PACE Food Labelling
Recently a report was published that stated that people would eat on average 200 calories less each day if foods were labelled with Physical Activity Calorie Expenditure (PACE), ie adding information to food labels showing how long it would take to walk or run off!While initially the idea of PACE is an interesting concept there are some issues to address.
This type of food labelling could be extremely problematic for those with disordered eating or diagnosed eating disorders as it gives the idea that food should be earned or burnt off. Even when we do nothing (sleep, sit etc) we’re still burning calories.
We all burn calories at different rates because of our age, gender, size, muscle mass so the information provided wouldn’t necessarily be accurate for the majority of the population. Exercise should be a way to boost your health in the long term and if you find a way to exercise that you find enjoyable, then you’re likely to WANT to do it.
Exercising because you ate some biscuits is giving the wrong message about exercise and turning it into a punishment for eating something ‘bad’.
PACE gives the message that food is simply calories, but we know that 200 calories worth of vegetables provides much more in the way of fibre and nutrients than even 100 calories of biscuits. BUT that’s not to say that you shouldn’t have biscuits occasionally, it’s just we should eat them less often than we eat vegetables.

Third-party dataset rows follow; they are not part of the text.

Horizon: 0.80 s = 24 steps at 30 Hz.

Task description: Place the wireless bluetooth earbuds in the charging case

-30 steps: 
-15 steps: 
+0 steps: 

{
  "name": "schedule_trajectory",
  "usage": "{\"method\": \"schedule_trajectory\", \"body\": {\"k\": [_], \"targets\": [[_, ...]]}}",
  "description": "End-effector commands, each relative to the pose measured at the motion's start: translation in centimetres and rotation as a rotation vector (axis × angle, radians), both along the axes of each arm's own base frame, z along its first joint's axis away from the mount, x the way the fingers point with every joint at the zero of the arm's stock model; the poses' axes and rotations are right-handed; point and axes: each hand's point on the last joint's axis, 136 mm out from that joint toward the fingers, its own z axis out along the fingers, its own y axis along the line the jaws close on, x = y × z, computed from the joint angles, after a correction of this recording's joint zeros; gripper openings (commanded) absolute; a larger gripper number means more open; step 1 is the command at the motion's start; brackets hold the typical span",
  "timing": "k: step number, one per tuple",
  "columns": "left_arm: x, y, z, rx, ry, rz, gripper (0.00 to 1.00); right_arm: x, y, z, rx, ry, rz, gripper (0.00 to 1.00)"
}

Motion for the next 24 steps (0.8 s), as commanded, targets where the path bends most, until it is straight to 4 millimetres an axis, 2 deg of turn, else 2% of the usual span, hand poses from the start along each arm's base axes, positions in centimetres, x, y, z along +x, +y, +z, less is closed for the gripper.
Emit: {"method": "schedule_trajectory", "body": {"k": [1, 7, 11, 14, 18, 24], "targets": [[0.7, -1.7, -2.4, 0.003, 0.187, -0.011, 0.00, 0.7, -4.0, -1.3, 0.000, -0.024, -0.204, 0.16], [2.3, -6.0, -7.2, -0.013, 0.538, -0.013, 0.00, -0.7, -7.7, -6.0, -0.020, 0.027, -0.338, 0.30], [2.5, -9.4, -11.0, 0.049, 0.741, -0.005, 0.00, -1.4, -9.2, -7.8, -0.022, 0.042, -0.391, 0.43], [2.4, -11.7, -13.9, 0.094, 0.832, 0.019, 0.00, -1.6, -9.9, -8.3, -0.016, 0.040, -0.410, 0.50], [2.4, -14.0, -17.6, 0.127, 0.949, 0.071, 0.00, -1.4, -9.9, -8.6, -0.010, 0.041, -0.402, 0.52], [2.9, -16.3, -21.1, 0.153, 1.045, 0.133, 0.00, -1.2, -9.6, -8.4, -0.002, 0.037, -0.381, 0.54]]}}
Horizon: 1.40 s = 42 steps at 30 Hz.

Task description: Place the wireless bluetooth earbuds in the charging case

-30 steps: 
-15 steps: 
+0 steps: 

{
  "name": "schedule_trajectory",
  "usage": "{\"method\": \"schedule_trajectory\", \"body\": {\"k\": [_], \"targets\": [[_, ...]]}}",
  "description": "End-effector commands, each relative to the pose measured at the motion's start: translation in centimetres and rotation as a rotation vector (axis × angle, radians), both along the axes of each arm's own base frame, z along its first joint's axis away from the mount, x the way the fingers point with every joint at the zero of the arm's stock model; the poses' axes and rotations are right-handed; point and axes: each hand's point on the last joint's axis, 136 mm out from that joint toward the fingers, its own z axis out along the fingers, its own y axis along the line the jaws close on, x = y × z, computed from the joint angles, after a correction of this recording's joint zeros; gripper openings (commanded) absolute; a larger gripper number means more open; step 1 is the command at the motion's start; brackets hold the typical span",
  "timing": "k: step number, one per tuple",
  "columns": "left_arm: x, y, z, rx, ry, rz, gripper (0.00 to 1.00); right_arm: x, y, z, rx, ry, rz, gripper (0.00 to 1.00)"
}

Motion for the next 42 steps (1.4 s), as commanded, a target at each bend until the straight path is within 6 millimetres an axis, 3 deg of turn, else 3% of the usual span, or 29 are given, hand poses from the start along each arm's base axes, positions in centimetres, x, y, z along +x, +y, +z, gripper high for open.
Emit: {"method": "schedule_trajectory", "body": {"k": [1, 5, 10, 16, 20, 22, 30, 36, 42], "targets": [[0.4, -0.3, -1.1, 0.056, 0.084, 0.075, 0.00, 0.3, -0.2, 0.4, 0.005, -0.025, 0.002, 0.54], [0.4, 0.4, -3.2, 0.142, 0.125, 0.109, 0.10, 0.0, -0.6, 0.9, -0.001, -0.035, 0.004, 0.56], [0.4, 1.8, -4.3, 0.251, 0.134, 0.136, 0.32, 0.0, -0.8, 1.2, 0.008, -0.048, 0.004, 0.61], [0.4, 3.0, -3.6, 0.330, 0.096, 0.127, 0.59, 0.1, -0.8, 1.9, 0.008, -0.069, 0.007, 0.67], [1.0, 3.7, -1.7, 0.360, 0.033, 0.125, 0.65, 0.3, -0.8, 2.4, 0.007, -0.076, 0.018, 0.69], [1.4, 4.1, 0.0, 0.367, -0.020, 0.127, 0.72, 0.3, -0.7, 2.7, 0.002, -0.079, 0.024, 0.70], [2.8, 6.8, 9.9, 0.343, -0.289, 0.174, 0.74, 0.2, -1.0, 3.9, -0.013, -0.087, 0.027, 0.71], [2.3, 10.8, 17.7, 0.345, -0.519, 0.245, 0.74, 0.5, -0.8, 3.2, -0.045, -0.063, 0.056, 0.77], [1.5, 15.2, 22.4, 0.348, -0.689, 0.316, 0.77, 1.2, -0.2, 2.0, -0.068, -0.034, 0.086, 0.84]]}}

There are fitness communities that already exist that have adopted a similar ethos to food as PACE and it’s called IIFYM – If If Fits Your Macros or If It Fits Your Mouth as others refer to it. Adding justification to a meal of junk food that they can eat it because they did a run that day (for example) and the reward was a burger and chips.
Not all calories are equal and a diet high in saturated fat and free sugars found in processed/junk foods will not promote the improved benefits to health that exercise can bring. You don’t need to burn off or earn something like a pizza, but if it’s included in a healthy and balanced diet during the rest of the week then why not simply enjoy it?
We all know that you can’t out run a bad diet, but you can’t eat junk food and sugary foods and expect your exercise to ‘handle it’. The body doesn’t work that way. I really dislike the idea of foods being guilt-free, good & bad and now earned as a reward. This does nothing to improve our relationship with food.
There needs to be more education around food and this seems to be the Mary Whitehouse approach – rewarding people with treats and tidbits for going walkies.